_TASK GOAL_
Your copy of the entries must be exact, and it must not include the pictures.

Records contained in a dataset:
○ ○ ○ ○ ○
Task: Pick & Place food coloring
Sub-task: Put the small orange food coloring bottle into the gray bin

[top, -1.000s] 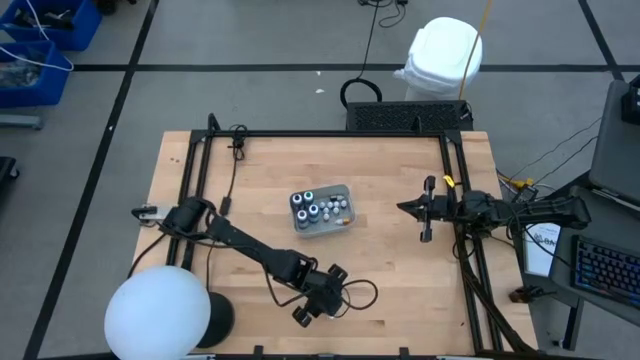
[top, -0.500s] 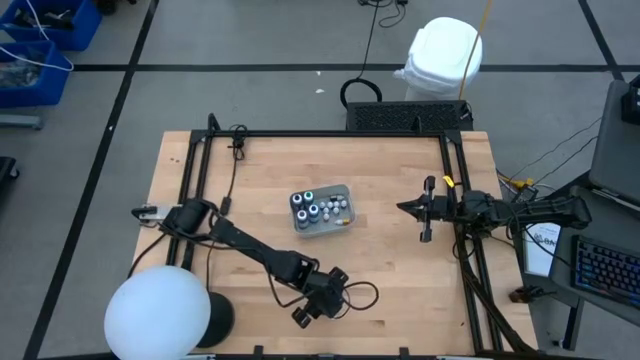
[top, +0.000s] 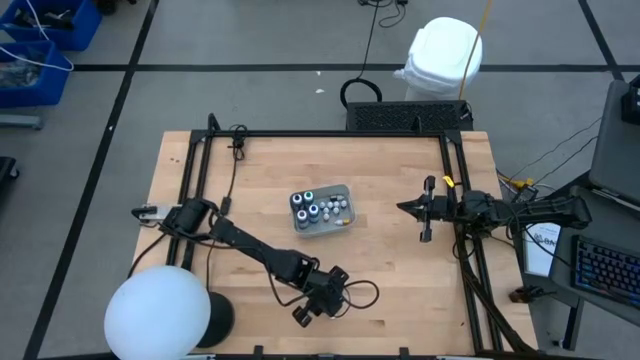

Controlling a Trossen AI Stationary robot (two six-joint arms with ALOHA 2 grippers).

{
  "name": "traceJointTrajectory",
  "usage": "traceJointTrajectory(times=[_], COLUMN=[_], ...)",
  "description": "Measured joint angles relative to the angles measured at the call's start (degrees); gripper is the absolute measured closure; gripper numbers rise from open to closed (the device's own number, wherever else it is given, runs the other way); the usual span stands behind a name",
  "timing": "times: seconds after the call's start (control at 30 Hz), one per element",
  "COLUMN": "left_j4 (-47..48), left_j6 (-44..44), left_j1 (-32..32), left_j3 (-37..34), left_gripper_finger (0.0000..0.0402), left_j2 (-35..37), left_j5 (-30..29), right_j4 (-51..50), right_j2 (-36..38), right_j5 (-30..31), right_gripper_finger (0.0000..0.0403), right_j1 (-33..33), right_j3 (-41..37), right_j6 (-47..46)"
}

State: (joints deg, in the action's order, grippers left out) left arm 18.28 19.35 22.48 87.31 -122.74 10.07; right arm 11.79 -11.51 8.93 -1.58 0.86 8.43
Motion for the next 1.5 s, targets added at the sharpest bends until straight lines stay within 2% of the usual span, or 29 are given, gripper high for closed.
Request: traceJointTrajectory(times=[0.4,0.57,0.77,0.9,1.07,1.23,1.5], left_j4=[0.00,-0.80,-0.02,0.50,4.18,5.51,9.91], left_j6=[-0.13,0.15,4.82,5.69,8.95,6.03,0.03], left_j1=[0.00,0.00,-0.29,-1.38,-3.50,-5.73,-5.97], left_j3=[0.00,0.00,0.63,1.35,1.42,1.64,1.53], left_gripper_finger=[0.0348,0.0348,0.0341,0.0348,0.0344,0.0348,0.0348], left_j2=[0.00,0.00,1.26,4.23,11.52,17.86,17.30], left_j5=[0.13,-2.36,-6.09,-6.41,-10.14,-9.52,-9.20], right_j4=[0.00,-0.02,-0.02,-0.04,0.03,0.02,0.37], right_j2=[0.00,0.00,0.00,-0.03,-0.18,-0.33,-0.52], right_j5=[0.00,0.00,0.00,-0.01,-0.02,-0.01,-0.02], right_gripper_finger=[0.0403,0.0403,0.0403,0.0403,0.0403,0.0403,0.0403], right_j1=[0.00,0.00,0.00,-0.01,-0.02,-0.01,-0.01], right_j3=[0.01,-0.01,0.00,-0.01,-0.02,-0.02,-0.01], right_j6=[0.34,0.44,0.66,0.66,0.85,1.03,1.75])
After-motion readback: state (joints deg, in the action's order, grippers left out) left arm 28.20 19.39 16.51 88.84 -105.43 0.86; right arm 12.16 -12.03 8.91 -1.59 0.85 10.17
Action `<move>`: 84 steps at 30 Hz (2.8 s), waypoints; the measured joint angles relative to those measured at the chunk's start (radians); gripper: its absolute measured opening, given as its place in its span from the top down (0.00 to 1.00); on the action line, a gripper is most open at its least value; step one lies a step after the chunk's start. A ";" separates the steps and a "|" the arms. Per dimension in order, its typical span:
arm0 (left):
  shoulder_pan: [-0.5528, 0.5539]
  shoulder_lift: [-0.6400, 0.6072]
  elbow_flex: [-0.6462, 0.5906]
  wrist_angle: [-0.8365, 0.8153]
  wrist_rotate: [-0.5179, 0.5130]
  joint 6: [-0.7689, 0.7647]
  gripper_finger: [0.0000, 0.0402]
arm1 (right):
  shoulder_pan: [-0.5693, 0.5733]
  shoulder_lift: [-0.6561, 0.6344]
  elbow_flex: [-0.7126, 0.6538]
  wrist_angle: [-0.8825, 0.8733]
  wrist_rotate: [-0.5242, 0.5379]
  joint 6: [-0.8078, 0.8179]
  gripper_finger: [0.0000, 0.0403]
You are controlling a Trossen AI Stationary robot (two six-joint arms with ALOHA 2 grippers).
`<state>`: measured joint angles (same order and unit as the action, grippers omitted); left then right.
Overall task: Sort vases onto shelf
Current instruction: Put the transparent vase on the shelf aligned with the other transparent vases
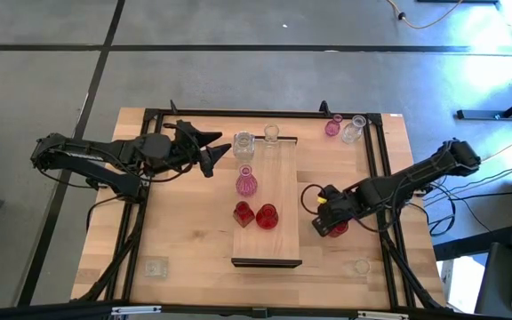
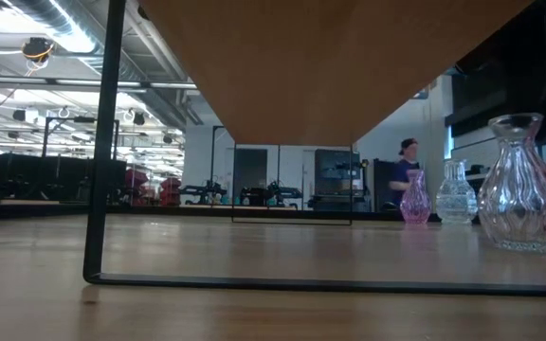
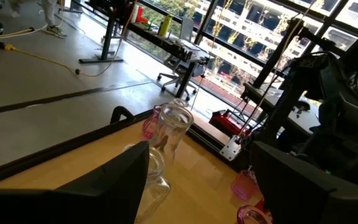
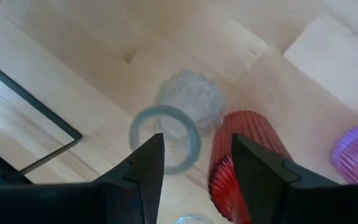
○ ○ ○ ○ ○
_TASK SOLUTION_
Task: Pick & Place food coloring
Sub-task: Put the small orange food coloring bottle into the gray bin

[top, -1.000s] 
[top, -0.500s] 
[top, +0.000s] 

Controlling a Trossen AI Stationary robot (two six-joint arms with ALOHA 2 grippers).

{
  "name": "traceJointTrajectory",
  "usage": "traceJointTrajectory(times=[_], COLUMN=[_], ...)",
  "description": "Measured joint angles relative to the angles measured at the call's start (degrees); gripper is the absolute measured closure; gripper numbers rise from open to closed (the device's own number, wherever else it is given, runs the other way); the usual span stands behind a name",
  "timing": "times: seconds after the call's start (control at 30 Hz), one per element",
  "COLUMN": "left_j4 (-47..48), left_j6 (-44..44), left_j1 (-32..32), left_j3 (-37..34), left_gripper_finger (0.0000..0.0402), left_j2 (-35..37), left_j5 (-30..29), right_j4 (-51..50), right_j2 (-36..38), right_j5 (-30..31), right_gripper_finger (0.0000..0.0403), right_j1 (-33..33), right_j3 (-41..37), right_j6 (-47..46)"
}

State: (joints deg, in the action's order, grippers left out) left arm 18.28 19.35 22.48 87.31 -122.74 10.07; right arm 11.79 -11.51 8.93 -1.58 0.86 8.43
Motion for the next 1.5 s, targets added at the sharpest bends until straight lines stay within 2% of the usual span, or 29 are given, gripper high for closed.
Request: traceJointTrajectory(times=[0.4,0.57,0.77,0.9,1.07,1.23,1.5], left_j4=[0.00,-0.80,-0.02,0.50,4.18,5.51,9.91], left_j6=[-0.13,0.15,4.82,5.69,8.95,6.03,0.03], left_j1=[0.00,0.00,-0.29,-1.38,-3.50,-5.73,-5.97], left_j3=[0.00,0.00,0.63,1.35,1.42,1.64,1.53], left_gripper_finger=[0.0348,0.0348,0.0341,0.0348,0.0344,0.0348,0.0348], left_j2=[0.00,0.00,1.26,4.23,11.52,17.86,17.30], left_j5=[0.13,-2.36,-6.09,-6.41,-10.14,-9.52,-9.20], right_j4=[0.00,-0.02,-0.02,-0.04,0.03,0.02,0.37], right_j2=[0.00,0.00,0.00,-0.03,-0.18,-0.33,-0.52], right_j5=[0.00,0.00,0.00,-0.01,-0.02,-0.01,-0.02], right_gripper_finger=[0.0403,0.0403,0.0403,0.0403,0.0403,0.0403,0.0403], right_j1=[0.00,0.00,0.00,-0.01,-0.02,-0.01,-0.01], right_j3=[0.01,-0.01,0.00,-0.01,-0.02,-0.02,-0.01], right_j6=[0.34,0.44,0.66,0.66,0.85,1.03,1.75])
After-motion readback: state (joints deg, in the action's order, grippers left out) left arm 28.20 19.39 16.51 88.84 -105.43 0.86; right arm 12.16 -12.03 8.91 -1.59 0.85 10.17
Action `<move>`: 84 steps at 30 Hz (2.8 s), waypoints; the measured joint angles relative to those measured at the chunk's start (radians); gripper: its absolute measured opening, given as its place in its span from the top down (0.00 to 1.00); on the action line, a gripper is most open at its least value; step one lies a step after the chunk's start. A ";" separates the steps and a "|" the arms. Per dimension in order, its typical span:
arm0 (left):
  shoulder_pan: [-0.5528, 0.5539]
  shoulder_lift: [-0.6400, 0.6072]
  elbow_flex: [-0.6462, 0.5906]
  wrist_angle: [-0.8365, 0.8153]
  wrist_rotate: [-0.5179, 0.5130]
  joint 6: [-0.7689, 0.7647]
  gripper_finger: [0.0000, 0.0402]
arm1 (right):
  shoulder_pan: [-0.5693, 0.5733]
  shoulder_lift: [-0.6561, 0.6344]
  elbow_flex: [-0.7126, 0.6538]
  wrist_angle: [-0.8825, 0.8733]
  wrist_rotate: [-0.5242, 0.5379]
  joint 6: [-0.8078, 0.8179]
  gripper_finger: [0.0000, 0.0403]
You are controlling a Trossen AI Stationary robot (two six-joint arms with ALOHA 2 grippers).
`<state>`: measured joint angles (same order and unit as the action, grippers omitted); left then right.
Overall task: Sort vases onto shelf
Current instruction: Put the transparent vase on the shelf aligned with the other transparent vases

The exercise requires nothing more than what has been given.